Deep Generative Attacks and Countermeasures for Data-Driven Offline Signature Verification
An Ngo, Rajesh Kumar, Phuong Cao
TL;DR
The paper addresses the vulnerability of data-driven offline signature verification to deep generative attacks using $VAE$ and $CGAN$, quantifying synthetic signature quality with $SSIM$ and evaluating across multiple architectures and three datasets. It reveals that while baseline systems achieve low $FAR$ on genuine vs forgery tests, synthetic signatures can dramatically increase $FAR$, especially for $CGAN$-generated forgeries, with $FAR$ reaching up to $61.64\%$. A key contribution is the SSIM-controlled retraining approach, which, particularly with $VAE$-SSI data, reduces $FAR$ to 0–0.99\% across attack scenarios, demonstrating a practical defense against evolving generative threats. The findings underscore the importance of integrating synthetic-forgery exposure into training and point to future work on additional image quality metrics and extensions to online and writer-independent verification to bolster real-world security.
Abstract
This study investigates the vulnerabilities of data-driven offline signature verification (DASV) systems to generative attacks and proposes robust countermeasures. Specifically, we explore the efficacy of Variational Autoencoders (VAEs) and Conditional Generative Adversarial Networks (CGANs) in creating deceptive signatures that challenge DASV systems.

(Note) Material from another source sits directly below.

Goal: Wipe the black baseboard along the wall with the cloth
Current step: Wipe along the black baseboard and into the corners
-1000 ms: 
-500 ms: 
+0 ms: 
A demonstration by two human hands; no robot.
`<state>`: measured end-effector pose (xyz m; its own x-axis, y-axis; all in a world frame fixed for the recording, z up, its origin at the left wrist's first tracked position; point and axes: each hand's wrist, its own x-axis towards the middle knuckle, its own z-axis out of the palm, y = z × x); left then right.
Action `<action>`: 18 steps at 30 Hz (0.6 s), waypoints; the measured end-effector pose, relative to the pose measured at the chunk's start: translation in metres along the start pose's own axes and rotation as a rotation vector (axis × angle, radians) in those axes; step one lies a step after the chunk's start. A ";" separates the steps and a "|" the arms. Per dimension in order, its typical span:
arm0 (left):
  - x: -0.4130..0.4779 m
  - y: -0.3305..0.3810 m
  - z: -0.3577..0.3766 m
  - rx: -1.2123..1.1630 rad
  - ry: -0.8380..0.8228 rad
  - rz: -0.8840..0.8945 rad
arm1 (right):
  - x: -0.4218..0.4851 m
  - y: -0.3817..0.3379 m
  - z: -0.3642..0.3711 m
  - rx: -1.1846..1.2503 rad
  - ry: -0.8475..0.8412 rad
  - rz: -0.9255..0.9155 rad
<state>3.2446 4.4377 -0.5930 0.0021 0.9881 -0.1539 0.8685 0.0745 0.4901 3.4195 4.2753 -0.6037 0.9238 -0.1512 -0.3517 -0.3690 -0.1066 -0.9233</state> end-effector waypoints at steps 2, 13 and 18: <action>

Using the Structural Similarity Index (SSIM) to evaluate the quality of forged signatures, we assess their impact on DASV systems built with Xception, ResNet152V2, and DenseNet201 architectures. Initial results showed False Accept Rates (FARs) ranging from 0% to 5.47% across all models and datasets. However, exposure to synthetic signatures significantly increased FARs, with rates ranging from 19.12% to 61.64%. The proposed countermeasure, i.e., retraining the models with real + synthetic datasets, was very effective, reducing FARs between 0% and 0.99%. These findings emphasize the necessity of investigating vulnerabilities in security systems like DASV and reinforce the role of generative methods in enhancing the security of data-driven systems.